▶ [WHAT IS NEEDED]: Identify, in the records below, every line where the string "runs" appears, and copy each such line.
DATA PROVIDED: Begin
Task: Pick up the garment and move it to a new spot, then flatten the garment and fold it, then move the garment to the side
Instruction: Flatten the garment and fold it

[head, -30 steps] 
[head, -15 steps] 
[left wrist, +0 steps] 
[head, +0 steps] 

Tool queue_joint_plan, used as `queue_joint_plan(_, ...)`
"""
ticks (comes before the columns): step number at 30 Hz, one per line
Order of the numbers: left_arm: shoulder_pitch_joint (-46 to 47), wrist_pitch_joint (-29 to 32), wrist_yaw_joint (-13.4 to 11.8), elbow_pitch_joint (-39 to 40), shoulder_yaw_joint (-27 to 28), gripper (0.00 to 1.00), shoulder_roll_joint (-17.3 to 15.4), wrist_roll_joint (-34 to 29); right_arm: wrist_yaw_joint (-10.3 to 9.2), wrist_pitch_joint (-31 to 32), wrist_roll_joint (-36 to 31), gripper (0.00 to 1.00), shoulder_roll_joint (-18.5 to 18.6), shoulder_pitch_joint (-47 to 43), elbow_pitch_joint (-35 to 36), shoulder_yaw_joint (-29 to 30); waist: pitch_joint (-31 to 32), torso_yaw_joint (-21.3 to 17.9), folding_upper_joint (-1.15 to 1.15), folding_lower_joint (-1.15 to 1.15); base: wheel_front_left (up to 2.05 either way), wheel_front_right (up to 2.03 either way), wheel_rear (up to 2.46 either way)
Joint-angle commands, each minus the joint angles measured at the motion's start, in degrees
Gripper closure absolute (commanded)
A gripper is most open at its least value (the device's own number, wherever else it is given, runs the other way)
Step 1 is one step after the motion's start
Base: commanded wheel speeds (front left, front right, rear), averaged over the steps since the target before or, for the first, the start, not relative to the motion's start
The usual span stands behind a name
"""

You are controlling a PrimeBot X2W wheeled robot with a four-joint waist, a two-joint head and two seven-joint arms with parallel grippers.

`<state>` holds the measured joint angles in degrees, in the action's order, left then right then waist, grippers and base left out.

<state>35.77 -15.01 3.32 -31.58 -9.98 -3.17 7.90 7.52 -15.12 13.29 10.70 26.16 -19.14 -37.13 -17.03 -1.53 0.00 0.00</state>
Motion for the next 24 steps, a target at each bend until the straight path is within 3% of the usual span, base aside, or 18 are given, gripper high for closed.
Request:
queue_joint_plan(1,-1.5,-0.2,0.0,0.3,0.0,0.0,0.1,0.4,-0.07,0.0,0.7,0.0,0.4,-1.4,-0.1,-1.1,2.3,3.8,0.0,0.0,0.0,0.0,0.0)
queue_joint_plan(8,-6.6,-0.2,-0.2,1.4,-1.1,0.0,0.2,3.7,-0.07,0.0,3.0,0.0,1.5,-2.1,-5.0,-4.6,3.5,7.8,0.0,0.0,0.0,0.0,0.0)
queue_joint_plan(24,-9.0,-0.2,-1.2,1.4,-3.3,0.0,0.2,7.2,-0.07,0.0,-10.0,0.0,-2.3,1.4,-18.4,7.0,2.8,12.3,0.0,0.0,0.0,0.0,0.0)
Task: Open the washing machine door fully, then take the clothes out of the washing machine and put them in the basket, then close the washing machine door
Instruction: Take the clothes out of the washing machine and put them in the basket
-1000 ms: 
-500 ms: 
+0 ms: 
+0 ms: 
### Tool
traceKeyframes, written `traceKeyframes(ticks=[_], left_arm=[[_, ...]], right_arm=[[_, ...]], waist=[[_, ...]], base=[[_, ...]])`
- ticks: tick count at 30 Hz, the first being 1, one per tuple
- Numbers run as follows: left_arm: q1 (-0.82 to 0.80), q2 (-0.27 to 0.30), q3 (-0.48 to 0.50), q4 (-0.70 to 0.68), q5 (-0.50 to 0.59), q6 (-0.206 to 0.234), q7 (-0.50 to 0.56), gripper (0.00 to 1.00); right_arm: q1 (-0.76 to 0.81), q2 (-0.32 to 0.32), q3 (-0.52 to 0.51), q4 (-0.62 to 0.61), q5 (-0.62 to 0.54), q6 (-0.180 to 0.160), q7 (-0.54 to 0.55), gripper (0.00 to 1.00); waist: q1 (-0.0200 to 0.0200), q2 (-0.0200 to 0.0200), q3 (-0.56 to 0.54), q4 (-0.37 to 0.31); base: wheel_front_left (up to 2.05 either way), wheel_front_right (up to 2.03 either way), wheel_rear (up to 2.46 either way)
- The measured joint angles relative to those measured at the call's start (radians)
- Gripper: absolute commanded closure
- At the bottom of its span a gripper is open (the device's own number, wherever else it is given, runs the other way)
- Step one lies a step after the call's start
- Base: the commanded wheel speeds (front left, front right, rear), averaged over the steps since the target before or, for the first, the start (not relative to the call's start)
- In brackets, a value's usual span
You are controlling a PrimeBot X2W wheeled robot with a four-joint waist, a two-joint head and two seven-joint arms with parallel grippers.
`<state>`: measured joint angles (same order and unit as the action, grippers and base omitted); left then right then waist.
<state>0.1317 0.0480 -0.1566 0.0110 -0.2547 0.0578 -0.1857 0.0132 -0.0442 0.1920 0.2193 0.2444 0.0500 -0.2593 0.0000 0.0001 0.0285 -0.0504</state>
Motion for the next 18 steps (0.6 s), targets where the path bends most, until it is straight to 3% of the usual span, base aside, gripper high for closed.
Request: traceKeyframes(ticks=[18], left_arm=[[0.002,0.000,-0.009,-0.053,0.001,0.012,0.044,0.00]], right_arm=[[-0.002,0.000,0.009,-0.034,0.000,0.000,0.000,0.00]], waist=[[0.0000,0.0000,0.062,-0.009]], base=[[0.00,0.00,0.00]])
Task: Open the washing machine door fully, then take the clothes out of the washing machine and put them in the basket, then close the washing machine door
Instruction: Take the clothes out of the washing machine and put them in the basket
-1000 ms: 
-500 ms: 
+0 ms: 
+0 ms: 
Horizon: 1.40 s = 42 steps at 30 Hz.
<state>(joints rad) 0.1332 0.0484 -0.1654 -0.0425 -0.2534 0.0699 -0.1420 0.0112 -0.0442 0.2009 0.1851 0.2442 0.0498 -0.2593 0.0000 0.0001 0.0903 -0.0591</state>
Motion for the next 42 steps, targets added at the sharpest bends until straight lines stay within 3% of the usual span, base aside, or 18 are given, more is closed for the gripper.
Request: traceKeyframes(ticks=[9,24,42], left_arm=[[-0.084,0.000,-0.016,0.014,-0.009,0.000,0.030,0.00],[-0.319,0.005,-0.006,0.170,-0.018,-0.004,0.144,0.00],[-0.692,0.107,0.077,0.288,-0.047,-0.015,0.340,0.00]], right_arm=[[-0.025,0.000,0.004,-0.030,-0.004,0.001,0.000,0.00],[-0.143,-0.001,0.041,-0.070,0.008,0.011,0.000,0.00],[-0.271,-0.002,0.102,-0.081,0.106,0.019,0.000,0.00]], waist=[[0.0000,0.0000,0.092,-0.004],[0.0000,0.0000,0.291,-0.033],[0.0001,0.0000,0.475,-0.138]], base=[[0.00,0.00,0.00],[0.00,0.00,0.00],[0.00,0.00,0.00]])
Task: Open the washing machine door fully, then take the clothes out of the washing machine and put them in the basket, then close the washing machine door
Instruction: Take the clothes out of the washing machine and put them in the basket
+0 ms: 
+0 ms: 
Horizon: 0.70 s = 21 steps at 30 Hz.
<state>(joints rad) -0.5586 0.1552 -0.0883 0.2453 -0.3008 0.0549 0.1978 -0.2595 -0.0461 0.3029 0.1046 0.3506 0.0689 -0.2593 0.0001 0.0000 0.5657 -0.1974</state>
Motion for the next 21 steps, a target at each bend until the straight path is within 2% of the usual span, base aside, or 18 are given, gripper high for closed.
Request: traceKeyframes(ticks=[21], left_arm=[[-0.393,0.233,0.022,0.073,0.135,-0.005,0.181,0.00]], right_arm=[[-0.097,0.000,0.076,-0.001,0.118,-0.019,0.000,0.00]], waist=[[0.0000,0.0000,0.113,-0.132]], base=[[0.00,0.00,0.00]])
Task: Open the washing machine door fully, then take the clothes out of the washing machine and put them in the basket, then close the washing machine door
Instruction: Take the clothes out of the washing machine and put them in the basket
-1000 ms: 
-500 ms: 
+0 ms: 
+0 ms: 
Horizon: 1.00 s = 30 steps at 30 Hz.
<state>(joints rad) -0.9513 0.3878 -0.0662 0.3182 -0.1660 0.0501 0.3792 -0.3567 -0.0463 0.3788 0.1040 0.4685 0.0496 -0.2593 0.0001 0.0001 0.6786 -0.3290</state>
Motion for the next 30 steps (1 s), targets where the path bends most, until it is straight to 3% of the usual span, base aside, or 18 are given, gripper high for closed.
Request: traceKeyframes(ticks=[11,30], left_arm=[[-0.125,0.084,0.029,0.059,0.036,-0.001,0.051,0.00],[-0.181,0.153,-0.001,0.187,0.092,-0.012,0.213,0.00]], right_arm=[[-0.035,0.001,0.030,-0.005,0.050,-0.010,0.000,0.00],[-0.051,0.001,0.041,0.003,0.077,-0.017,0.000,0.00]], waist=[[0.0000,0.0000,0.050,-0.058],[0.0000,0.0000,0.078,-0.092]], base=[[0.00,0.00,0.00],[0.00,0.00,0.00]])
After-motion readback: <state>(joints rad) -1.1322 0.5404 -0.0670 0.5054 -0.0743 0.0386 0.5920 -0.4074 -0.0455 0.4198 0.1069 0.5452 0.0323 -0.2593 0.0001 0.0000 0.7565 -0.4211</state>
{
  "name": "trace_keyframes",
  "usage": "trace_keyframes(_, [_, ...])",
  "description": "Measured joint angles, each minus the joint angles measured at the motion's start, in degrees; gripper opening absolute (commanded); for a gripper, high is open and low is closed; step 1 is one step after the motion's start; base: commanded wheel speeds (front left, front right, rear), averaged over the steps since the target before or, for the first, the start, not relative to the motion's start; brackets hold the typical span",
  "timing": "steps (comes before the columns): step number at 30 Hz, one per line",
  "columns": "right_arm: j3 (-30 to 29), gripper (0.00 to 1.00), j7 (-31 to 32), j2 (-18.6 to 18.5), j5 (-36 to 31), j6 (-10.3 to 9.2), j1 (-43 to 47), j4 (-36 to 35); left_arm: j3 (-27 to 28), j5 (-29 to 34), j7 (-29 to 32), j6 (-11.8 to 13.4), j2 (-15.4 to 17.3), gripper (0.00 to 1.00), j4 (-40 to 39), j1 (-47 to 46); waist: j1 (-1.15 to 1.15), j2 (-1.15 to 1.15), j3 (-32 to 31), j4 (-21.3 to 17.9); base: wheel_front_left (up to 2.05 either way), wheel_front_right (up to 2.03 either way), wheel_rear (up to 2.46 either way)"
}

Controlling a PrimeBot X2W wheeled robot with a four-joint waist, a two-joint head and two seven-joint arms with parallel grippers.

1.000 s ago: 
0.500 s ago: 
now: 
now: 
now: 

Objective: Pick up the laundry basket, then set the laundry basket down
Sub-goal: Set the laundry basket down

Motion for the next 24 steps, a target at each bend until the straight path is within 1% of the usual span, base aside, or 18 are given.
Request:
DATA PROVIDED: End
▶ [YOUR SOLUTION]:
A gripper is most open at its least value (the device's own number, wherever else it is given, runs the other way)
- At the bottom of its span a gripper is open (the device's own number, wherever else it is given, runs the other way)

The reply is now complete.